Who is responsible for a student learning?
A recent discussion on a chemistry related email list about teaching chemistry at the college level got me thinking more about the student teacher relationship in karate and outside of karate.
When it comes to a students learning who’s responsible for the student being successful in doing so? A good student can be completely destroyed, both physically and mentally, by a bad teacher. But on the other hand a teacher can only do so much to help a student that doesn’t want to put in the time to learn correctly.
One of the things the chemistry list talked about in regards to teaching is how in todays world it seems like everything is pushed onto the teachers making it their fault if a student doesn’t learn well (or at all). It’s almost as if the students are freed of all responsibility. And I have to say I have seen this same kind of thing happen within the dojos I have trained in. I must agree with almost all of the chemistry teachers on the list that this outlook of making everything the teachers fault is highly flawed.
Teachers and students have a relationship between them. From what I have seen throughout my life the best relationships are the ones that are a two way street with communication, compromise and hard work on both sides.
If a teacher comes into the dojo/class room and does nothing but scream, yell and make their students feel less than human and then expect them to know what they are talking about and to do well on tests. This doesn’t help the student learn anything and is not a good relationship on any level. It also goes the other way. Teachers can beat their heads against a wall trying to motivate a student to work. At the end of the day it is up to to the student to TRY. If a student is not willing to try, what a teacher can do to have that student learn is great reduced and made insanely harder.
This whole thing is a two way street to learning. The student needs to put effort in and the teacher needs to put effort in. If a teacher leaves a student to work by him/her self with specific directions and then the student doesn’t do the work, how can that be the teachers fault? If, in the case of what the chemistry teachers were talking about, the teacher assigns home work problems for the student to do in order to better understand the material, and the student doesn’t do them who’s fault is that?
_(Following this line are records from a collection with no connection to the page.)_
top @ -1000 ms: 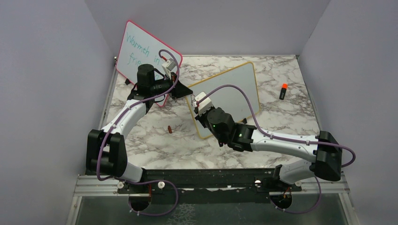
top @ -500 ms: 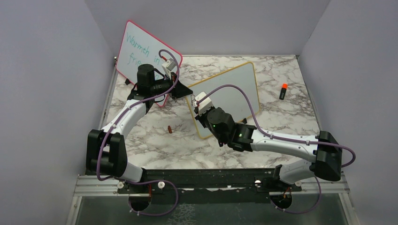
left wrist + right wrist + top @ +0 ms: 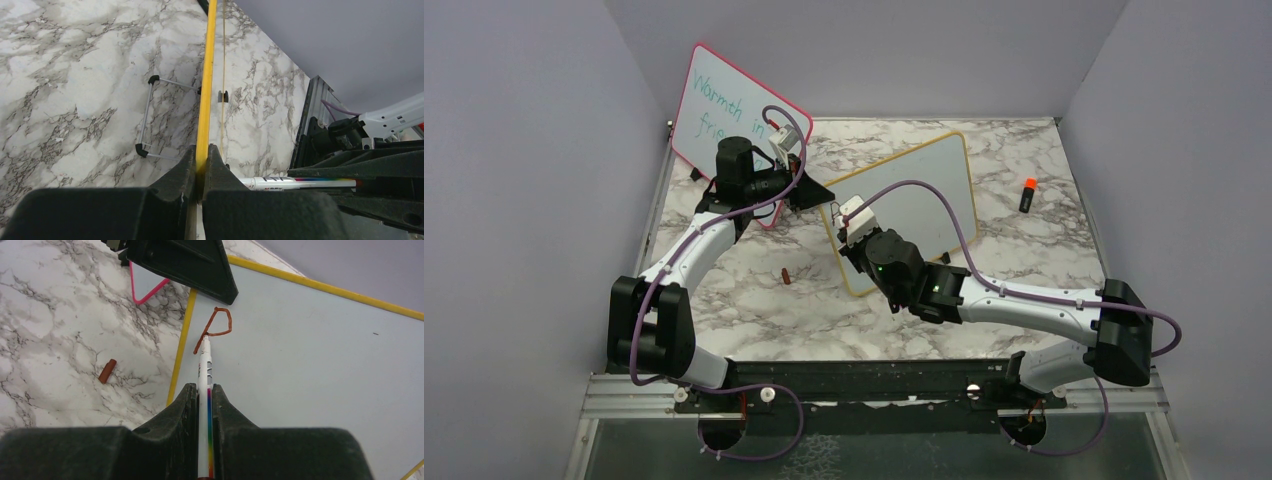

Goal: Write a sentence on the whiteboard

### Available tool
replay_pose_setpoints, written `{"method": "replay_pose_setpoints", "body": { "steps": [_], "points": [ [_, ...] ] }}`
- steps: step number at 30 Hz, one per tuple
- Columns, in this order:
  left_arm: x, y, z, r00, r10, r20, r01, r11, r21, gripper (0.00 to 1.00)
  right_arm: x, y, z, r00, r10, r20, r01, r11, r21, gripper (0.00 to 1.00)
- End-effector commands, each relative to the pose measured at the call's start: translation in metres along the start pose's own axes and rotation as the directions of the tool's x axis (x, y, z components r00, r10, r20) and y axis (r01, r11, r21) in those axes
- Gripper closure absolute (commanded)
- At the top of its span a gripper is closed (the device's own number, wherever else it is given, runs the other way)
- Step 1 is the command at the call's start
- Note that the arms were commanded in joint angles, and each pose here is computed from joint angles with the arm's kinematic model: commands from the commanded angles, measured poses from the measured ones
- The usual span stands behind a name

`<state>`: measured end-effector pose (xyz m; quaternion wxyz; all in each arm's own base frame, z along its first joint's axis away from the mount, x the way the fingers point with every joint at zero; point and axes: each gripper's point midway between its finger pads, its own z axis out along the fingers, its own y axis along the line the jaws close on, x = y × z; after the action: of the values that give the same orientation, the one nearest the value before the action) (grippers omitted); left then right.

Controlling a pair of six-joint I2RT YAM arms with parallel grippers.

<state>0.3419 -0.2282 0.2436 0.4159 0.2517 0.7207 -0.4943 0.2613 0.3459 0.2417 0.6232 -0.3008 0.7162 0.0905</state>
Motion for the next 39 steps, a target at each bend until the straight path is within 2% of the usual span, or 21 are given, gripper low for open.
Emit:
{"method": "replay_pose_setpoints", "body": {
  "steps": [1,27,39],
  "points": [
    [0.017,-0.002,0.003,0.999,-0.028,-0.046,0.029,1.0,0.012,1.0,0.002,-0.005,-0.001,1.0,-0.001,-0.006,0.001,1.0,0.026,0.99],
    [0.019,0.0,0.003,0.998,-0.032,-0.049,0.033,0.999,0.01,1.0,0.024,-0.021,-0.014,0.998,-0.008,-0.057,0.012,0.997,0.079,0.99],
    [0.02,0.001,0.004,0.998,-0.034,-0.05,0.034,0.999,0.008,1.0,-0.002,-0.02,-0.017,0.999,0.033,0.022,-0.034,0.998,0.047,0.99]
  ]
}}
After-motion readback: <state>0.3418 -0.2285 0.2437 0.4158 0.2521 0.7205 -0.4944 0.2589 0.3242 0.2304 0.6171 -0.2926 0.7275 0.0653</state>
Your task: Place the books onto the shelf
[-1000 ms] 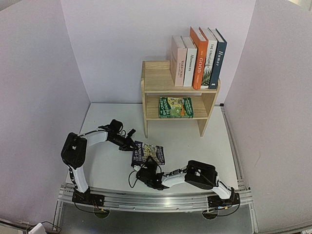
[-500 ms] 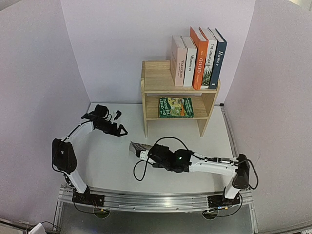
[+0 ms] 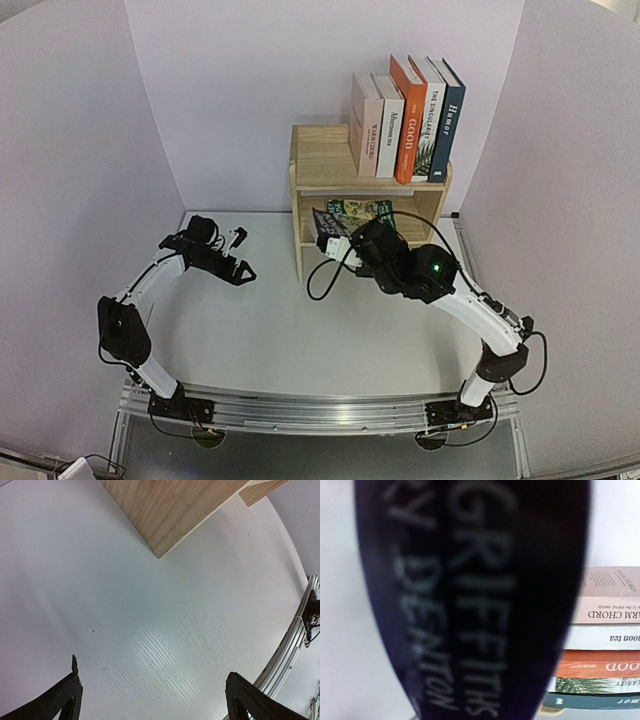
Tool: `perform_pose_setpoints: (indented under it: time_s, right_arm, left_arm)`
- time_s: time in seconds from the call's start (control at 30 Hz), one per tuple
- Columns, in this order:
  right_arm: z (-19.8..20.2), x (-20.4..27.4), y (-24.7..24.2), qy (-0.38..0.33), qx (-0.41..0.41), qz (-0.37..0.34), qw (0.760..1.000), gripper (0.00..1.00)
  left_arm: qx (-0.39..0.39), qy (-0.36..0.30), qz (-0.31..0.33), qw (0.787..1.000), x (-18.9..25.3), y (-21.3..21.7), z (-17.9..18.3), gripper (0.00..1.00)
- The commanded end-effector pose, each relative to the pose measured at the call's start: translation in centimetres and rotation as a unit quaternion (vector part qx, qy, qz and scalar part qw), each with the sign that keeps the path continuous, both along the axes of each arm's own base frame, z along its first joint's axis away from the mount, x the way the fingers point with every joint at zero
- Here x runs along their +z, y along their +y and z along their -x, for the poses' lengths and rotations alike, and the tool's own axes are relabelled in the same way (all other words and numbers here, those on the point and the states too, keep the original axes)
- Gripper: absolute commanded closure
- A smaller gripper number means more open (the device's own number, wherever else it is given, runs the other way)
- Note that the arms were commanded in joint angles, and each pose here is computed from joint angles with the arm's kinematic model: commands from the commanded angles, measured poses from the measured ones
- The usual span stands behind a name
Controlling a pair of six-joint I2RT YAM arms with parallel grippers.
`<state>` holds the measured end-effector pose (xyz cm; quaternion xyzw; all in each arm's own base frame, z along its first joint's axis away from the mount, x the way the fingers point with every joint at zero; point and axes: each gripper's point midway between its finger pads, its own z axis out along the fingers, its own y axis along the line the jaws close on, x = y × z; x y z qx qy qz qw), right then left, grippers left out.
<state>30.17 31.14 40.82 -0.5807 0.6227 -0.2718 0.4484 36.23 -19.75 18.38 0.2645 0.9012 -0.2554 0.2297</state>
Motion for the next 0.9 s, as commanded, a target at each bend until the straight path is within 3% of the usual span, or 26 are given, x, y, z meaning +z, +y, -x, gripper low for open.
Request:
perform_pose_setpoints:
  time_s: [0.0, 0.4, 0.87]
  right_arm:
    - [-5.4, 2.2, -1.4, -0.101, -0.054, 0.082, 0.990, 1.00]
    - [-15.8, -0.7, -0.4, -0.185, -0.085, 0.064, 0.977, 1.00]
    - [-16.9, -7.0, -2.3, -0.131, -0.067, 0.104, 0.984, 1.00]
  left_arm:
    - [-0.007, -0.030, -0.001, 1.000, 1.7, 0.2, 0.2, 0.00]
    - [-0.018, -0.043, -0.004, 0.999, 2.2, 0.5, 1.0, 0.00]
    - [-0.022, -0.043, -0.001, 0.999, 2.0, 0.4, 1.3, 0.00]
On the other hand there are teachers out there that have no right teaching their subject. There are many, many ways these teachers can make it hard for a student: bad communication, no desire to teach, abusive to students, only explains things half way so you are left lost trying to apply the information later, giving tests that have things that you never learned about in class on them, lack of effort in their teaching, etc. Hopefully you get the picture. :P
None of these things help students learn and none of them are what a good relationship is about.
With that said, having a bad teacher doesn’t give the student the right to give up. There are, in many ways, options to overcoming a bad teachers to be able to learn. Become a self learner. Read books, watch videos, get online and research, or switch teachers. Almost everyone has the options to learn in other ways. Now for learning in the dojo some of these options are not always good ones. Unlike some of the subjects you find in school, such as math, chemistry, biology, grammar etc, The martial arts are not an easy thing to learn from a book. But for someone that really does want to learn there are still options such as finding a new school, speaking with the teacher, going to other classes with different teachers (if your school has multiply teachers). The point is there are ways to get around a bad teacher and learning is still (at the very least) partly the student’s responsible.
In the same way that the student can’t give up learning because they have a bad teacher the teacher can’t give up on a student. They still need to try. But I feel things change just a little bit with teachers. Teachers shouldn’t give up on students that don’t care, however teachers shouldn’t let these students get in the way of the student that do want to try and do want to learn. It is not fair to the students that are trying.
So, who is responsible for a student learning? It has to be both the student and the teacher. It is a two way street. The student needs to try, and to do the work they are given. The teacher needs to always be trying to teacher better and be giving an effort to teaching and not giving up on students.
It’s a two way street people. Stop blaming the teacher when your kid, or you screws around and doesn’t learn. As long as the teacher is trying (and is a half way decent teacher to start) it is not completely their fault.